Conservative Contextual Bandits: Beyond Linear Representations
This work addresses safety constraints in sequential decision-making for applications like online advertising or healthcare, though it is incremental by extending prior linear methods to non-linear settings.
The paper tackles the problem of ensuring safety in contextual bandits with non-linear cost functions by developing two algorithms, C-SquareCB and C-FastCB, which achieve sub-linear regret bounds of O(sqrt(KT) + K/α) and O(sqrt(KL*) + K(1 + 1/α)) respectively while maintaining performance guarantees.
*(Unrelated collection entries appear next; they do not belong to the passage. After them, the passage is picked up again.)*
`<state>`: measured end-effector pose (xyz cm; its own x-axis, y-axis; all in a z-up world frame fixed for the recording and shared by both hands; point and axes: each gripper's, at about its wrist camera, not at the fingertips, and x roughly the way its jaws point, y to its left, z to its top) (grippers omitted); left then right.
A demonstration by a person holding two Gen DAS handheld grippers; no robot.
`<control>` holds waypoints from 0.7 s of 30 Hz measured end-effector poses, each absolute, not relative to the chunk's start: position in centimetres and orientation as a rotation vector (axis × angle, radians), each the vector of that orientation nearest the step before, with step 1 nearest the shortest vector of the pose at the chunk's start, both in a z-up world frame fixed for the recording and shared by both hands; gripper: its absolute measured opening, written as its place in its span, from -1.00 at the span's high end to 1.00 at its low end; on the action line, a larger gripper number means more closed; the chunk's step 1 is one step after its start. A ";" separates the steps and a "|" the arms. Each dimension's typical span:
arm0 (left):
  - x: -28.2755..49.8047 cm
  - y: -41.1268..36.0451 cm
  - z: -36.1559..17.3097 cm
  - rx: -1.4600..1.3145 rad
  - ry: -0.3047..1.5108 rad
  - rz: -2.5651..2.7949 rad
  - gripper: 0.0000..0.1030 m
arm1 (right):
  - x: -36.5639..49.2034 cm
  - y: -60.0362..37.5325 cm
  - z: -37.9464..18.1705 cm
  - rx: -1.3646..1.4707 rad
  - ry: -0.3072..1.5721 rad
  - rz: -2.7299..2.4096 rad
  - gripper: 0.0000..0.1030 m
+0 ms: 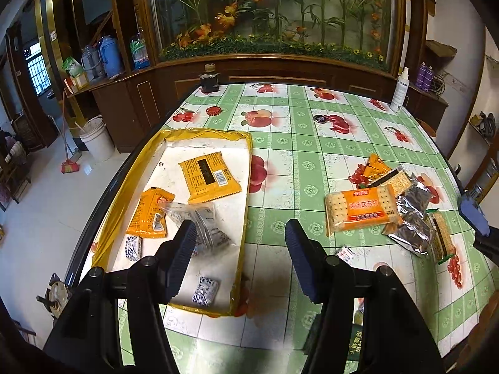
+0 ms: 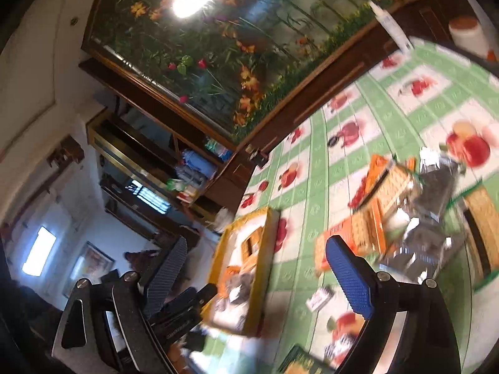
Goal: Organize snacks
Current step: 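Move both grippers back toward the remaining snacks on the table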
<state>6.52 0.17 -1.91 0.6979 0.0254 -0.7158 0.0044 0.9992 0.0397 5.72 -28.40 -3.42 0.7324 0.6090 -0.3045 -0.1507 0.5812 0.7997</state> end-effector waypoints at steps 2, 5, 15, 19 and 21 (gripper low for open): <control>6.0 0.1 -1.9 0.040 0.797 0.015 -0.13 | 4.6 -29.4 -3.4 0.850 0.610 0.485 -0.80; 5.5 0.4 -1.9 0.037 0.800 0.020 -0.13 | 3.4 -30.2 -2.9 0.828 0.612 0.500 -0.80; 5.6 0.3 -1.3 0.016 0.797 0.012 -0.13 | 3.3 -29.0 -2.5 0.861 0.616 0.630 -0.90; 5.9 -1.3 -2.0 0.033 0.799 -0.019 -0.13 | 2.5 -30.4 -2.7 0.804 0.596 0.556 -0.90; 6.1 -2.2 -2.5 0.043 0.789 -0.042 -0.13 | 2.1 -31.1 -2.8 0.755 0.587 0.496 -0.90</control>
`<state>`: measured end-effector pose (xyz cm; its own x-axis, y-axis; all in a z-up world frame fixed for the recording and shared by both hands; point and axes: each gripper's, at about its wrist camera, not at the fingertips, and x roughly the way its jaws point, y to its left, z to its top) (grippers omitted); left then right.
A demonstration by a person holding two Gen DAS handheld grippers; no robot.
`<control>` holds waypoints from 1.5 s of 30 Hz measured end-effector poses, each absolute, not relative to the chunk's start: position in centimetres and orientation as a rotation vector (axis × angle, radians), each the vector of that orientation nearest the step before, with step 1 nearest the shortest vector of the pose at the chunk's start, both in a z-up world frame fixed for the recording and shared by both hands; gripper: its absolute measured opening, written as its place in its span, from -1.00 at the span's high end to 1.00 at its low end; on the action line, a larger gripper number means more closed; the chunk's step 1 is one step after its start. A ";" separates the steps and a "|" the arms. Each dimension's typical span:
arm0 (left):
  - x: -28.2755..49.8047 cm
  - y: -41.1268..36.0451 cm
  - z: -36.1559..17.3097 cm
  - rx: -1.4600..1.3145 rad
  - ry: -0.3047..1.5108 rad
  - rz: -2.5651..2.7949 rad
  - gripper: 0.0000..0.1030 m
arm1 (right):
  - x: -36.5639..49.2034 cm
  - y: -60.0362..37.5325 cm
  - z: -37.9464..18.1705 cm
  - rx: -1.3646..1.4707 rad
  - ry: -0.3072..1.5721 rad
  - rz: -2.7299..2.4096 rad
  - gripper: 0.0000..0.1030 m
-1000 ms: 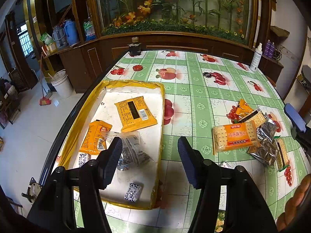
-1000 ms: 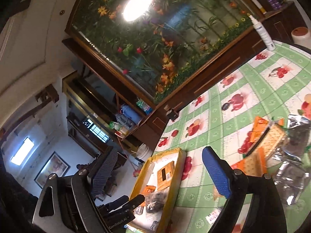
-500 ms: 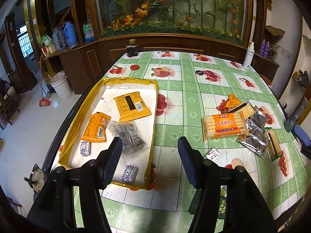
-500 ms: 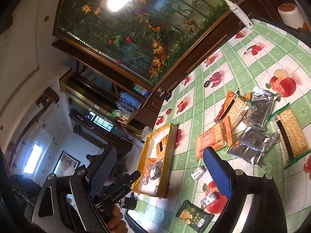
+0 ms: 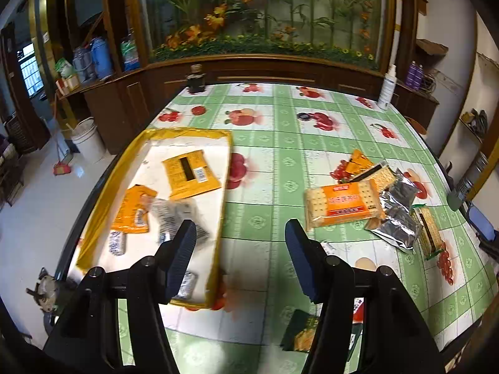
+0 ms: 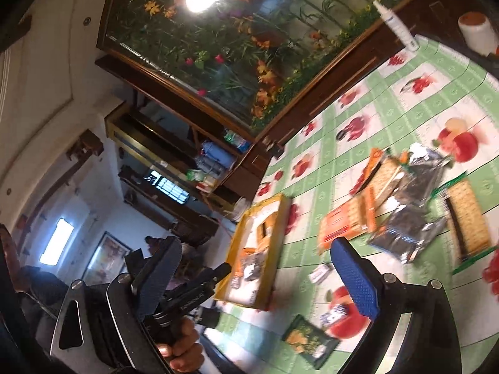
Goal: Organize snacks
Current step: 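Move both grippers back toward the remaining snacks on the table, then grasp the orange cracker pack with the left gripper while the right gripper grasps a silver foil packet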
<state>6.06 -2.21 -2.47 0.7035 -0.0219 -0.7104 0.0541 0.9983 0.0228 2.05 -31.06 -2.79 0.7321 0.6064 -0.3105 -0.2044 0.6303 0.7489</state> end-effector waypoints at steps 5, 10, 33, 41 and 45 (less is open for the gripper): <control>6.6 -4.6 -4.0 0.107 0.785 -0.074 -0.13 | 1.3 -31.9 -2.7 0.584 0.558 0.398 -0.90; 7.9 -5.8 -5.8 0.122 0.837 -0.115 -0.13 | 1.7 -33.2 -4.2 0.578 0.573 0.356 -0.90; 14.3 -13.7 -8.3 0.540 0.852 -0.458 -0.15 | 7.6 -29.7 -9.8 0.252 0.904 0.192 -0.89; 15.5 -15.9 -9.1 0.613 0.898 -0.776 -0.16 | 8.8 -29.4 -11.0 0.205 0.949 0.186 -0.89; 14.9 -16.9 -9.5 0.674 0.884 -0.857 -0.16 | 9.5 -29.0 -11.1 0.145 0.956 0.207 -0.89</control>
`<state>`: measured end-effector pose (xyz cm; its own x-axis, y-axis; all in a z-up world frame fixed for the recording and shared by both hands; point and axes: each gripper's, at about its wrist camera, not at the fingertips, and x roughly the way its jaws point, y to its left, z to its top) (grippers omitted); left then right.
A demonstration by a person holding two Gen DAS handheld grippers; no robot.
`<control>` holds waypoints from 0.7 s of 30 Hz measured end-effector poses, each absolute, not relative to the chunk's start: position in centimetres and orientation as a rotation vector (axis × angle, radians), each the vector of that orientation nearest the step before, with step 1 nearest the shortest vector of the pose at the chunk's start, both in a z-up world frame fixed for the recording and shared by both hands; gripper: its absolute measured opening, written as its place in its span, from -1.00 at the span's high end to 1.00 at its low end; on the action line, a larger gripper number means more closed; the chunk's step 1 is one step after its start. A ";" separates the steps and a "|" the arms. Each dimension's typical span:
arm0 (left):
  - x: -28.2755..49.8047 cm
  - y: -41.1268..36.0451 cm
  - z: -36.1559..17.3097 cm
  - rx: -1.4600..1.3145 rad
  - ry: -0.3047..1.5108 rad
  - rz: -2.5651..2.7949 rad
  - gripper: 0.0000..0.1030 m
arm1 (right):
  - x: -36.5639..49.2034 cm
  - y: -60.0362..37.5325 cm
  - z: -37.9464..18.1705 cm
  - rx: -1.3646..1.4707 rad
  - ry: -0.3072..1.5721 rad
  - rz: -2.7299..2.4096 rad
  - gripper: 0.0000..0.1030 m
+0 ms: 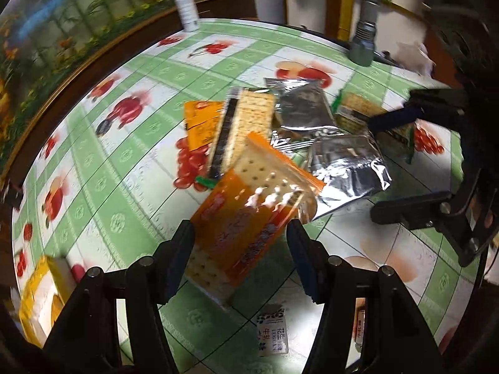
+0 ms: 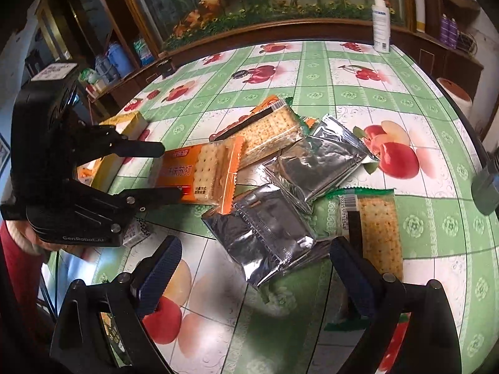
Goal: Organize snacks
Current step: 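Grasp the orange cracker pack with the left gripper while the right gripper grasps a silver foil packet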
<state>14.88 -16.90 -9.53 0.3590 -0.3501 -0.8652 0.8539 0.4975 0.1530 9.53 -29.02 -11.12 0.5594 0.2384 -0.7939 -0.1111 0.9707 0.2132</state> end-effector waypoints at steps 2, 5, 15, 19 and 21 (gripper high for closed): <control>15.2 -17.6 -10.0 0.705 0.886 -0.872 -0.20 | 9.8 -28.8 -11.0 0.109 0.953 0.226 -0.89; 16.1 -18.5 -10.7 0.742 0.890 -0.852 -0.45 | 10.1 -27.9 -10.8 0.035 0.957 0.282 -0.89; 17.2 -18.0 -11.8 0.607 1.070 -0.842 -0.07 | 11.4 -27.3 -12.9 -0.032 1.028 0.355 -0.54; 16.2 -16.8 -11.7 0.559 1.088 -0.775 -0.05 | 11.3 -28.0 -13.0 0.007 1.026 0.350 -0.27; 15.8 -16.0 -11.6 0.519 1.093 -0.736 -0.05 | 11.1 -28.0 -13.0 0.003 1.021 0.345 -0.22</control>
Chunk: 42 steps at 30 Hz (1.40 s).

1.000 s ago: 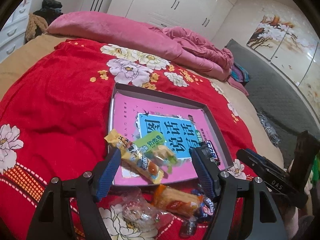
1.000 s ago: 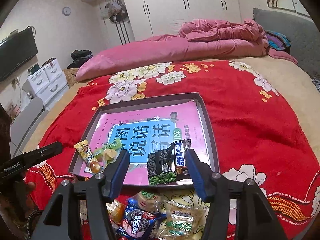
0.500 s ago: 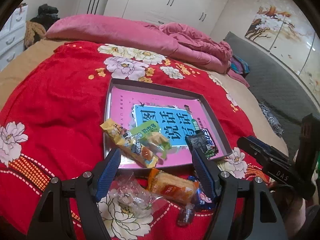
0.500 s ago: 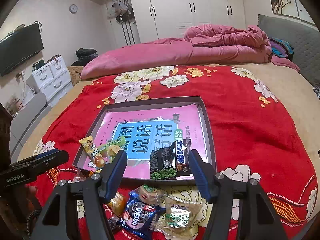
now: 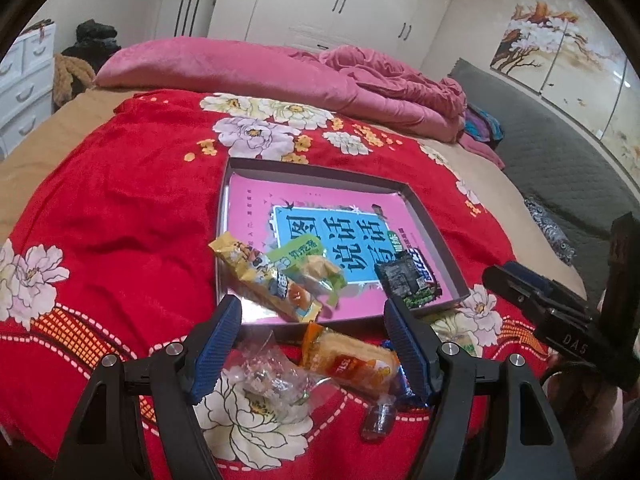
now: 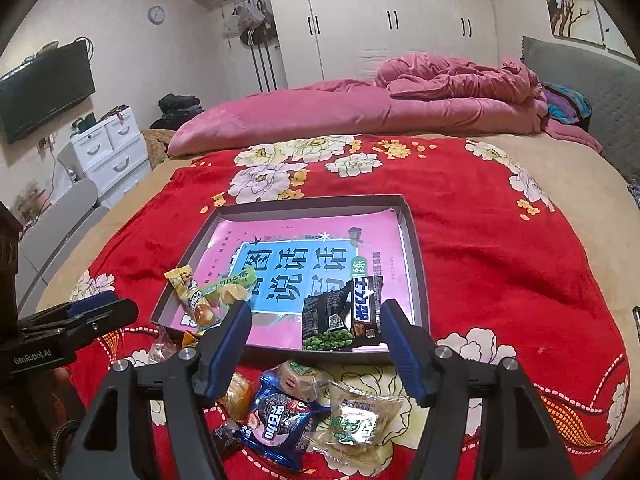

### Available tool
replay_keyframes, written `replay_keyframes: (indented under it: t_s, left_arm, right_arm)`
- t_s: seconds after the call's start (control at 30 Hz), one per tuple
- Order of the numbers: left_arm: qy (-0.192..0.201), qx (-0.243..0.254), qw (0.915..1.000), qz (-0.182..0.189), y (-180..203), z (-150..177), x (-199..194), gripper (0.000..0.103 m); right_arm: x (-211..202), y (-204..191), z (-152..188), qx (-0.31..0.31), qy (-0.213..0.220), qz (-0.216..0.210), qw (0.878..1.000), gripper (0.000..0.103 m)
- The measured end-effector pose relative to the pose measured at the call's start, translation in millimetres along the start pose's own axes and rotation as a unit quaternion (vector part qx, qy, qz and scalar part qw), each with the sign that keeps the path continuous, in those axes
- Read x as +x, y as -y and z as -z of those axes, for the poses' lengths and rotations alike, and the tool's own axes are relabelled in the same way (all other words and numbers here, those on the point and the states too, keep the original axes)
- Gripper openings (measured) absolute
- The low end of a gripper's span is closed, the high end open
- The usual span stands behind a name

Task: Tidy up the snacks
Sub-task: 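Move both open grippers back from the tray to the snack pile, then grasp the dark brown wrapped candy with the left gripper while the right grasps the clear-wrapped round cake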

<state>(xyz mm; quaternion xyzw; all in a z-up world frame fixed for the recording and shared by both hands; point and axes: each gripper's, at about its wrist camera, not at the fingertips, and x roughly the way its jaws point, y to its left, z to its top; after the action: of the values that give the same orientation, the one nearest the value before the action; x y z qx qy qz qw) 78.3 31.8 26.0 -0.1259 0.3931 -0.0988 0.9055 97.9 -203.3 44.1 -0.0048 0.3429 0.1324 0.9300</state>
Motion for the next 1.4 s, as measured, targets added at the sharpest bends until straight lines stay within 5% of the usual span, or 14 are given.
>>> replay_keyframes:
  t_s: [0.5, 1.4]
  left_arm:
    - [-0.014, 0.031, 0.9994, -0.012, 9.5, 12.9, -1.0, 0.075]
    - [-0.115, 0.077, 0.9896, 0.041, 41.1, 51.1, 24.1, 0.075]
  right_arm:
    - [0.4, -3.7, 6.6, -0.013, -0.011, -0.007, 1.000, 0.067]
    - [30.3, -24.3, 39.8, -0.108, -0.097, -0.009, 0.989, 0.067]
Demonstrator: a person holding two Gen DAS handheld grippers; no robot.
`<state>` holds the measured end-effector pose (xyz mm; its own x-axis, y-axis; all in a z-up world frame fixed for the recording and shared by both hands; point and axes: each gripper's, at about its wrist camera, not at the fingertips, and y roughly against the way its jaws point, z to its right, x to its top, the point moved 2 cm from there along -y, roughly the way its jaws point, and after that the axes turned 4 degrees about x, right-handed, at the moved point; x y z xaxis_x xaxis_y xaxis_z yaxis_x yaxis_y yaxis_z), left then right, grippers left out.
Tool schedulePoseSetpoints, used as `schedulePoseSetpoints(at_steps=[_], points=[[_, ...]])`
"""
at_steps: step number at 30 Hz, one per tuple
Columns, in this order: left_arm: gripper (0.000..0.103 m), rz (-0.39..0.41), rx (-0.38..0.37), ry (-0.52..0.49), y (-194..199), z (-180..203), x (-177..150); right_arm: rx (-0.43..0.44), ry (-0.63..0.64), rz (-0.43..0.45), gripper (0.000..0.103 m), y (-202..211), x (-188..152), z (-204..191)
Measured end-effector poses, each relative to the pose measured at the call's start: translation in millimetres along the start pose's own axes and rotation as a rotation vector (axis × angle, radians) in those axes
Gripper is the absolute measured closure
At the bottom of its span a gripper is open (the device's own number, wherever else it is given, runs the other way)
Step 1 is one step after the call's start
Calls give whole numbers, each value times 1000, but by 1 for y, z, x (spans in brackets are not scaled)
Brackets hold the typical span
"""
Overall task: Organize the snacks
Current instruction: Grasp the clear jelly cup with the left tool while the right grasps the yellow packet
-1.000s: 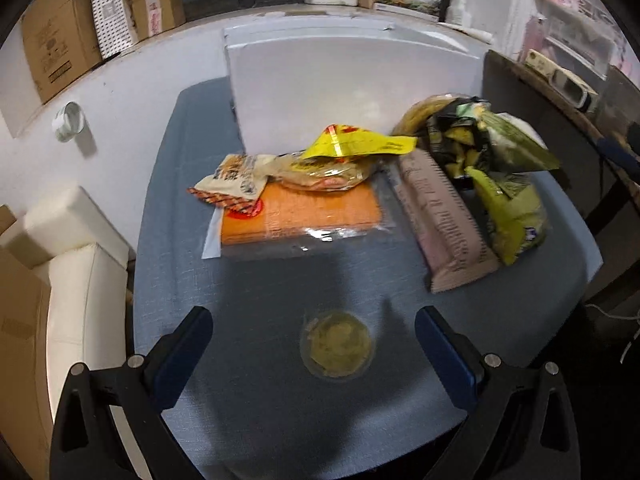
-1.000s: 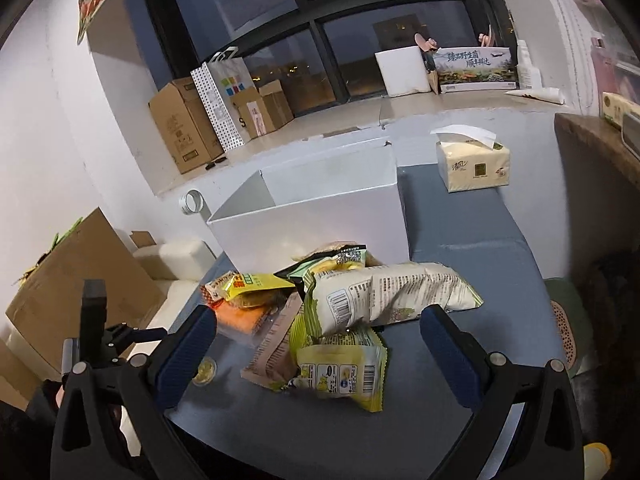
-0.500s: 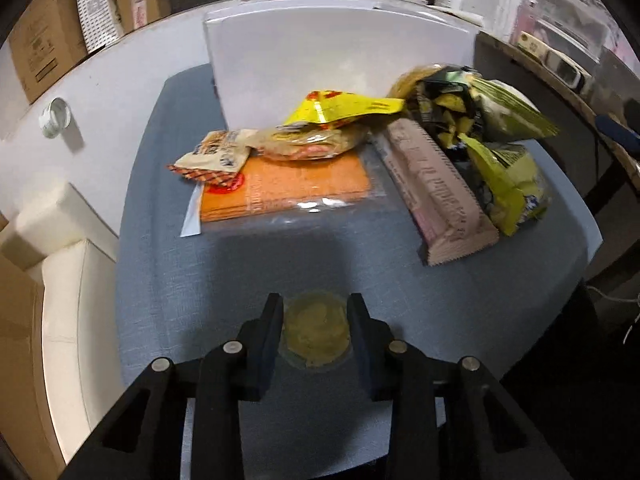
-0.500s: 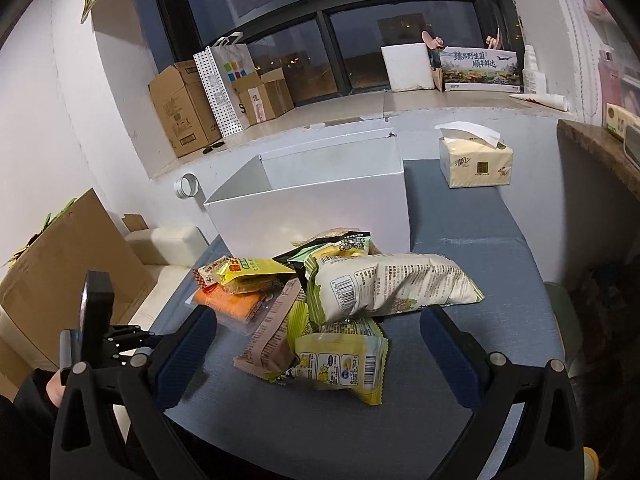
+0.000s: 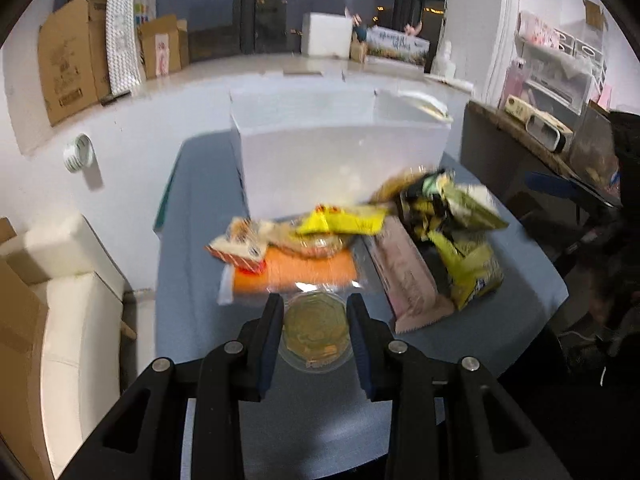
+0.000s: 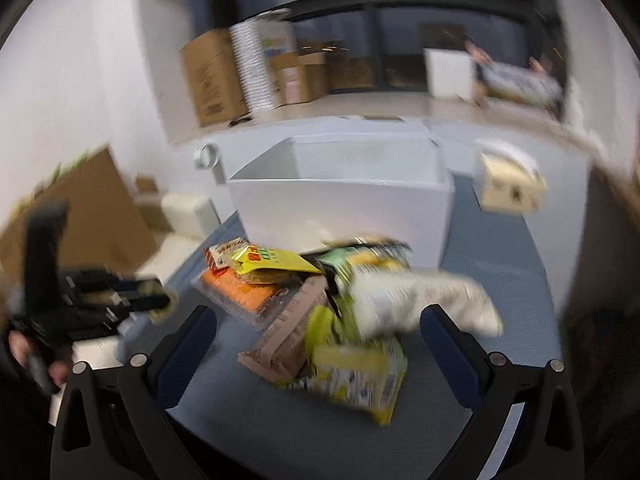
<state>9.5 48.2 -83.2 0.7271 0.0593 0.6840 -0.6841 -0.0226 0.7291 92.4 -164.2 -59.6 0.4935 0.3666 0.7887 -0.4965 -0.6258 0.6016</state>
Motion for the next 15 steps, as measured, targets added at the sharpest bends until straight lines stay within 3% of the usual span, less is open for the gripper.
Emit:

Conservative Contextual Bandits (CCBs) address safety in sequential decision making by requiring that an agent's policy, along with minimizing regret, also satisfies a safety constraint: the performance is not worse than a baseline policy (e.g., the policy that the company has in production) by more than $(1+α)$ factor. Prior work developed UCB-style algorithms in the multi-armed [Wu et al., 2016] and contextual linear [Kazerouni et al., 2017] settings. However, in practice the cost of the arms is often a non-linear function, and therefore existing UCB algorithms are ineffective in such settings. In this paper, we consider CCBs beyond the linear case and develop two algorithms $\mathtt{C-SquareCB}$ and $\mathtt{C-FastCB}$, using Inverse Gap Weighting (IGW) based exploration and an online regression oracle. We show that the safety constraint is satisfied with high probability and that the regret of $\mathtt{C-SquareCB}$ is sub-linear in horizon $T$, while the regret of $\mathtt{C-FastCB}$ is first-order and is sub-linear in $L^*$, the cumulative loss of the optimal policy. Subsequently, we use a neural network for function approximation and online gradient descent as the regression oracle to provide $\tilde{O}(\sqrt{KT} + K/α) $ and $\tilde{O}(\sqrt{KL^*} + K (1 + 1/α))$ regret bounds, respectively. Finally, we demonstrate the efficacy of our algorithms on real-world data and show that they significantly outperform the existing baseline while maintaining the performance guarantee.